Double Cream

Farrow & BallNo. 9907LRV 59
LRV59mid-range
Undertoneorange · warm
FamilyYellows & Golds
Best roomsliving room, bedroom, kitchen
In the Room

What Double Cream Actually Looks Like

Double Cream is a warm cream that leans into gold without tipping over into yellow. On the chip it can look almost white, especially next to a stark page. On the wall it deepens and warms up, the way most Farrow & Ball colors do thanks to their layered pigments. Expect it to read richer in person than you predicted from the sample.

Morning light pulls out the freshness. You get a soft, buttery cream that feels clean rather than heavy. By afternoon, when the sun moves and warms, the gold underneath comes forward and the walls feel cozier. Under artificial light it depends entirely on your bulbs. Warm bulbs push it toward a deeper custard. Cooler bulbs settle it back into a quieter cream.

The Estate Emulsion finish is what makes it sing. That chalky matte surface absorbs light instead of bouncing it, so the color looks soft and a little powdery in a way a standard flat paint cannot replicate. There is no sheen fighting the pigment. You see the color, not the reflection.

Undertone Read

Double Cream Undertones

The undertone story here is gold with a faint trace of warmth underneath that keeps it from going green or sour. This matters more than you think. Set Double Cream against a cool gray trim and the gold jumps out, sometimes harder than you want. Set it against a warm white and it calms down and behaves.

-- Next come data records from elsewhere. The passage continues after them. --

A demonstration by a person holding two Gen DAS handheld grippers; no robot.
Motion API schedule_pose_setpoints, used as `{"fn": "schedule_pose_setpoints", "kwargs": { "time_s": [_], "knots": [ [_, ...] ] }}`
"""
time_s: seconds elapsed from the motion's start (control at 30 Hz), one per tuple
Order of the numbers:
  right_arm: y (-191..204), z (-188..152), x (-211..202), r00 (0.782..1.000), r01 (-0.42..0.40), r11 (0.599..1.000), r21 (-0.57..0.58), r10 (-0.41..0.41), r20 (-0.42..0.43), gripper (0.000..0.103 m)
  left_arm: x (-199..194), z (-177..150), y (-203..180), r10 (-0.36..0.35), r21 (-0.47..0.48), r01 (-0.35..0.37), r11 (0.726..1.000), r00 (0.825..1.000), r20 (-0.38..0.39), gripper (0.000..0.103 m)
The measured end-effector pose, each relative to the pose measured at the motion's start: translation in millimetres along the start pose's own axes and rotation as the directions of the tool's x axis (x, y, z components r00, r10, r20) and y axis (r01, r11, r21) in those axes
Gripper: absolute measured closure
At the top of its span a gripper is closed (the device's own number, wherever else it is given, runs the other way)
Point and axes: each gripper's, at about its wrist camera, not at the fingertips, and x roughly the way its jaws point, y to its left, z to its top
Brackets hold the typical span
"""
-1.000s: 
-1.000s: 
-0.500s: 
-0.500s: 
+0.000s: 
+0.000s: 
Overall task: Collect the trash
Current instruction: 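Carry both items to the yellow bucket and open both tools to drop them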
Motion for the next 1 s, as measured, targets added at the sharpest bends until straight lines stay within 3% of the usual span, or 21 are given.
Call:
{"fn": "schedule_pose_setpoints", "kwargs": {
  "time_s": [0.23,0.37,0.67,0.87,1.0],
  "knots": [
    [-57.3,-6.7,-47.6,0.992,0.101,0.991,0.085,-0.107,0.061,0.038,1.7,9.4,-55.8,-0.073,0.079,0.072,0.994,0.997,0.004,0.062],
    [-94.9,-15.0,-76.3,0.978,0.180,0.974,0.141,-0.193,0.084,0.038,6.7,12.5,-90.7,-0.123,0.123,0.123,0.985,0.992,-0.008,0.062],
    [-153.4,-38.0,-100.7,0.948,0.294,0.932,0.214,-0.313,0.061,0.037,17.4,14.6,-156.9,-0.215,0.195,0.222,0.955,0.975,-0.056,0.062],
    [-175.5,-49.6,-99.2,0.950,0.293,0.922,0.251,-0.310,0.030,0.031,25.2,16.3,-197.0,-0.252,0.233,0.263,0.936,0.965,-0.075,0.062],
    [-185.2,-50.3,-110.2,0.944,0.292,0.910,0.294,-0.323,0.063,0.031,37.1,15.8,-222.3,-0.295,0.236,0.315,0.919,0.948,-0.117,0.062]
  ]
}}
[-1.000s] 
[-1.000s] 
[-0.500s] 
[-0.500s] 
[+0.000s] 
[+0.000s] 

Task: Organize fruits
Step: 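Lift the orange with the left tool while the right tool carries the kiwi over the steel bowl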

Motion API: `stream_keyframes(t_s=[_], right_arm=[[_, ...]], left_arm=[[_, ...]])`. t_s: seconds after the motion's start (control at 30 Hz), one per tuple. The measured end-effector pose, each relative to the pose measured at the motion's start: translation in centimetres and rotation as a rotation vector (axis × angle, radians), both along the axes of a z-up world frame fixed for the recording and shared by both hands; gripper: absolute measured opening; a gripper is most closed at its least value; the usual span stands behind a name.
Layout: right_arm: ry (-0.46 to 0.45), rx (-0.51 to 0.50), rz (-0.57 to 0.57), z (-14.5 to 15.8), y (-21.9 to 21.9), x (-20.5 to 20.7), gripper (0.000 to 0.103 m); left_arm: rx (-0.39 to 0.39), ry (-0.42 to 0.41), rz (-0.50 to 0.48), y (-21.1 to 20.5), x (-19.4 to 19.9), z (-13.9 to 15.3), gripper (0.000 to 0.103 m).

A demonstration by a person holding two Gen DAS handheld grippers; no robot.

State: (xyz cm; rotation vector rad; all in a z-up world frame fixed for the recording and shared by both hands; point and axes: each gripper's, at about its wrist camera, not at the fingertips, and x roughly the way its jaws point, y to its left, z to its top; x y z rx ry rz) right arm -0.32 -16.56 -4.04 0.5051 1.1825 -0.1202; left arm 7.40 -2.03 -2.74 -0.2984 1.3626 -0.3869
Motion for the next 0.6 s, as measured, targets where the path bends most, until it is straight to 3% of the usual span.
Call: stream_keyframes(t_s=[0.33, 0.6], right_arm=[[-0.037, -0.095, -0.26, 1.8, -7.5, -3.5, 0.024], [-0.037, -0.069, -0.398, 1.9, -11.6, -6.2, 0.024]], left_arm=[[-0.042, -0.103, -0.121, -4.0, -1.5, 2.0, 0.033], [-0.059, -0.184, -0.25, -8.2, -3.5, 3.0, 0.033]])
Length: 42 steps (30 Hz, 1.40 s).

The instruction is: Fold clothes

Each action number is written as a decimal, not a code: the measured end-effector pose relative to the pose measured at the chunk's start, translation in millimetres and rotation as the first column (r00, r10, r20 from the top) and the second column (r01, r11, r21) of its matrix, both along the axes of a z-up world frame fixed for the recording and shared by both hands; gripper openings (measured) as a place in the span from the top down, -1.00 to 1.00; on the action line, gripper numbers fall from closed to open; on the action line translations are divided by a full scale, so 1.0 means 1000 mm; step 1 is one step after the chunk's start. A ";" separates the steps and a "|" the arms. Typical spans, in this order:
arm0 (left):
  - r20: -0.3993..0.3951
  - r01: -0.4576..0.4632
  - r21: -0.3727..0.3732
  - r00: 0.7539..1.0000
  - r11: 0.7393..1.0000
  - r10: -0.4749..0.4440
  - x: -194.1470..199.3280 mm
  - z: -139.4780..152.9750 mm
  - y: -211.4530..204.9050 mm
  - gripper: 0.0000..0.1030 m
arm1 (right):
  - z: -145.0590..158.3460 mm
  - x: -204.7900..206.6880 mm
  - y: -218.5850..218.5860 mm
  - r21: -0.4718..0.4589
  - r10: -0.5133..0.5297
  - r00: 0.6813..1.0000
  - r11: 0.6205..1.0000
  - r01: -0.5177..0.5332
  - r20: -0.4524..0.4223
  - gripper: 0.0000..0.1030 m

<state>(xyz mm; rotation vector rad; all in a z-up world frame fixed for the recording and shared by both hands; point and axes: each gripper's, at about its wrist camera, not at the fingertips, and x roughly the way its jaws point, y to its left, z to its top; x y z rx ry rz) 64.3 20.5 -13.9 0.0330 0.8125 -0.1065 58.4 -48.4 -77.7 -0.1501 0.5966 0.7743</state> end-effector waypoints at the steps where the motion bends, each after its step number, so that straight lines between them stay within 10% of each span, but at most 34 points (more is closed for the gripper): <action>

Your furnishings will pull at it too. Natural wood, brass, and anything with an amber cast will amplify the gold. Cool stone, chrome, and blue textiles will make the cream read crisper by contrast. Test it against the actual things going in the room, not just the trim.

Where It Shines

Where Double Cream Works Best

This is a flexible light cream that works in both north- and south-facing rooms, but it behaves differently in each. In north-facing rooms the cooler light keeps the gold in check and you get a soft, restful cream. In south-facing rooms the warmth amplifies, so you should be ready for a richer, more golden result, especially in the afternoon. Both work. They just are not the same room.

It suits bedrooms, hallways, living rooms, and kitchens. In smaller spaces it adds warmth without closing them in. In rooms with lower ceilings it keeps things bright while staying soft. Larger spaces with good light will hold it well too, though the gold becomes more obvious the more wall you cover.

living roombedroomkitchenbathroomwhole house
Pairing Guide

What to Pair With Double Cream

Farrow & Ball recommends Tallow as the complementary white, and it is a smart call. Tallow shares the warm family without competing, so trim and ceilings sit comfortably against the walls instead of cutting against them. If you want more contrast on woodwork, a soft off-white with a warm base works better than anything stark. Avoid a brilliant cool white. It will make Double Cream look dingy by comparison.

For furniture, lean into natural oak, walnut, and rattan, all of which echo the warmth. Brass hardware and lighting pick up the gold nicely. For flooring, warm wood tones and sisal or jute feel at home. If you want to build a fuller F&B scheme, deeper earthy greens and soft muddy blues work as accent walls or adjacent rooms, and a warm brown gives you grounding contrast.

What to Avoid

Colors That Clash With Double Cream

Cool grays are the main trap. Put Double Cream beside a blue-gray or a steely neutral and the gold turns slightly sour, almost yellow-green, and the whole pairing looks off. Stark brilliant whites do the same thing from the other direction, making the cream look dirty rather than warm. Pink-based whites also fight it. Keep your whites and neutrals in the warm camp, and steer clear of anything cool sitting directly next to it.